While we all have different ideas of what the ideal gift is, if we’re going by what people vote for with their wallets, there are a number of products that really hit the nail on the head when it comes to the Yuletide season. Get ready to take a walk down memory lane and relive your childhood as we take a look at 20 of the most popular Christmas gifts of all time.
Monopoly, the real-estate board game centered around buying and trading properties, with players aiming to force their opponents into bankruptcy. Don’t lie, you’ve thrown the board across the room at least once during a fit of mid-game rage.
The Slinky, a spring toy invented by Richard James that can do all kinds of tricks, one of the most notable being “walking” itself down a set of stairs.
Mr. Potato Head, the first toy to be advertised on television. Invented and developed by George Lerner, over one million kits for the customizable toy were sold in its first year.
The one and only Barbara Millicent Roberts, created by Ruth Handler. Becoming Mattel’s largest and most profitable line, over a billion Barbie dolls have been sold.

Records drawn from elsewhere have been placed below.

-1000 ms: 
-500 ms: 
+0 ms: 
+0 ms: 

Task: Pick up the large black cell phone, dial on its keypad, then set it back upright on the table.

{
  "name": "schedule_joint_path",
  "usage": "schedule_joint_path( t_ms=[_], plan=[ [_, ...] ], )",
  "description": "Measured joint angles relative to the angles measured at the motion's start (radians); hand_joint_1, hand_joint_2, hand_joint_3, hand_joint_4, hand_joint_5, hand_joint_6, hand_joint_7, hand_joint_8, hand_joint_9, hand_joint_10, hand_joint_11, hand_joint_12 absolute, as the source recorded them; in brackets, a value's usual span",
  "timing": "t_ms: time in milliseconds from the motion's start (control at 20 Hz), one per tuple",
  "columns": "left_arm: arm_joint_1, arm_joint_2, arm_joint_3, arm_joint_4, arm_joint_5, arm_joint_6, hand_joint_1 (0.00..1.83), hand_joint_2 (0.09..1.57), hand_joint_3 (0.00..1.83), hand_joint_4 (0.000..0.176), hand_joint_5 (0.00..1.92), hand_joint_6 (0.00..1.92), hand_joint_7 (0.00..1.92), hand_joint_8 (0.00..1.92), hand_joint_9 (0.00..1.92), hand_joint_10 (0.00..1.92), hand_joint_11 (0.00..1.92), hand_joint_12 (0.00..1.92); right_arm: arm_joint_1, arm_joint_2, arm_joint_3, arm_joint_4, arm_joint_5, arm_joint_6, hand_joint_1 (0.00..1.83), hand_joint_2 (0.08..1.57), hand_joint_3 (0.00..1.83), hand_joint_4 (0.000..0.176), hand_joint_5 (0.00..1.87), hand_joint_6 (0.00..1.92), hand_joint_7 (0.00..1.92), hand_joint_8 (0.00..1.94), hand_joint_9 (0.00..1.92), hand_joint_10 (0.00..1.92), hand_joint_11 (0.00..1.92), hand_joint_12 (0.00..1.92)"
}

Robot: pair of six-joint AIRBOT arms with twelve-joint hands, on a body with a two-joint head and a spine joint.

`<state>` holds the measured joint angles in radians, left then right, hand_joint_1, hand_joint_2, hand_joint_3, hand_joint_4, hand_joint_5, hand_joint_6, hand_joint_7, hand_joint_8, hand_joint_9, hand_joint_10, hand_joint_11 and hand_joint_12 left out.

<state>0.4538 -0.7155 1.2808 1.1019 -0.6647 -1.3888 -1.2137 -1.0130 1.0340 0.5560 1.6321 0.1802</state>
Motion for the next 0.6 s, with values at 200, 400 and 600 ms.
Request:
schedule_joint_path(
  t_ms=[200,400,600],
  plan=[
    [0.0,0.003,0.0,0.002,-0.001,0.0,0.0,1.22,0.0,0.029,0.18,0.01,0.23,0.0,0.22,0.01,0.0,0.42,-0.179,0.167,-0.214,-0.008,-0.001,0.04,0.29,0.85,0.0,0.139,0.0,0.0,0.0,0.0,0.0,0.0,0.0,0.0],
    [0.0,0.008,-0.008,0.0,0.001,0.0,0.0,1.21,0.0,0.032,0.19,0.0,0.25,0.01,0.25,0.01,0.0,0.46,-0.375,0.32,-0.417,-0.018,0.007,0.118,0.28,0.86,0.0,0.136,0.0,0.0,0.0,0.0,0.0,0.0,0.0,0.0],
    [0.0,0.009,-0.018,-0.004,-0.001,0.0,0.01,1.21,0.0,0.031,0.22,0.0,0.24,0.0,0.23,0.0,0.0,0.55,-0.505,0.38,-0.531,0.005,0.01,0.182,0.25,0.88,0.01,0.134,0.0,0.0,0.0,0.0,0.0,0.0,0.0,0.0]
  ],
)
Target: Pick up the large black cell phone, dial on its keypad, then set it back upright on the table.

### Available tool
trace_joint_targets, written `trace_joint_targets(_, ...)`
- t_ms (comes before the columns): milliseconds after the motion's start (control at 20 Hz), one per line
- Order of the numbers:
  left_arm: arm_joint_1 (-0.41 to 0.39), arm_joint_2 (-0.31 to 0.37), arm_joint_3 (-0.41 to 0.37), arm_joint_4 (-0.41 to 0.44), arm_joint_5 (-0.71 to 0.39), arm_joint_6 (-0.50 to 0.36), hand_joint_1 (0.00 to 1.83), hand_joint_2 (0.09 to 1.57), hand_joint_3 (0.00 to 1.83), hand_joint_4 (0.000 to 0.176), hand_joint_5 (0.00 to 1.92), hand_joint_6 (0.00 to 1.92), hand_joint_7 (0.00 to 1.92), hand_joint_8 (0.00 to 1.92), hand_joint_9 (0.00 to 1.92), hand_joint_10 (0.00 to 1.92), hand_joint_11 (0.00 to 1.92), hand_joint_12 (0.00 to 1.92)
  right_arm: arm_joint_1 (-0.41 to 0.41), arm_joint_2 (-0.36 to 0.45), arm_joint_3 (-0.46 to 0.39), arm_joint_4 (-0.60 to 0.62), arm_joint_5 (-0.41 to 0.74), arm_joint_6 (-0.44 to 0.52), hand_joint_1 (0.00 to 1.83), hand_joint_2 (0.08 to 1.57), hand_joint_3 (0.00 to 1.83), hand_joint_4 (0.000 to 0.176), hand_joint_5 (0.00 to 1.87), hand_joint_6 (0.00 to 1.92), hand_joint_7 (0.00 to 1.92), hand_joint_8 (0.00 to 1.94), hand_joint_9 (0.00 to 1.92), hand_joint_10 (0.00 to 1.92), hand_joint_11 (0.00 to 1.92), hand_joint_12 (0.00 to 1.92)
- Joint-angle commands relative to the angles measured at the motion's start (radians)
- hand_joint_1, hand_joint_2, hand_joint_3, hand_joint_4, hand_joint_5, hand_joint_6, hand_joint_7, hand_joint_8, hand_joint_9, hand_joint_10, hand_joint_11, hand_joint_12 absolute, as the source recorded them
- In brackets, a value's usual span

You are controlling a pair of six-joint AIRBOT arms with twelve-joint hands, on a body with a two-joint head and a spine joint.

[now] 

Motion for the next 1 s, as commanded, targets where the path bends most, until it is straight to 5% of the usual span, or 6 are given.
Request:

The Pet Rock. These came packaged in cardboard boxes with straw and breathing holes as if they were live pets. The appeal was that, well, you didn’t really need to do anything for them, making them the “perfect” pets.
Hungry Hungry Hippos, the game produced by Hasbro that pitted players against each other in a race to see whose hippo could eat the most marbles.
Rubik’s Cube, the 3-D combination puzzle invented in 1974 by Hungarian sculptor and professor of architecture Ernő Rubik. It’s considered to be the world’s best-selling toy, puzzling (pun intended) millions of people in the years since its release.
Cabbage Patch Kids, the soft-bodied dolls created by Xavier Roberts and originally called “Little People”. They became so popular that they inspired the “Cabbage Patch Riots,” a series of violent customer outbursts at several U.S. retail stores that year.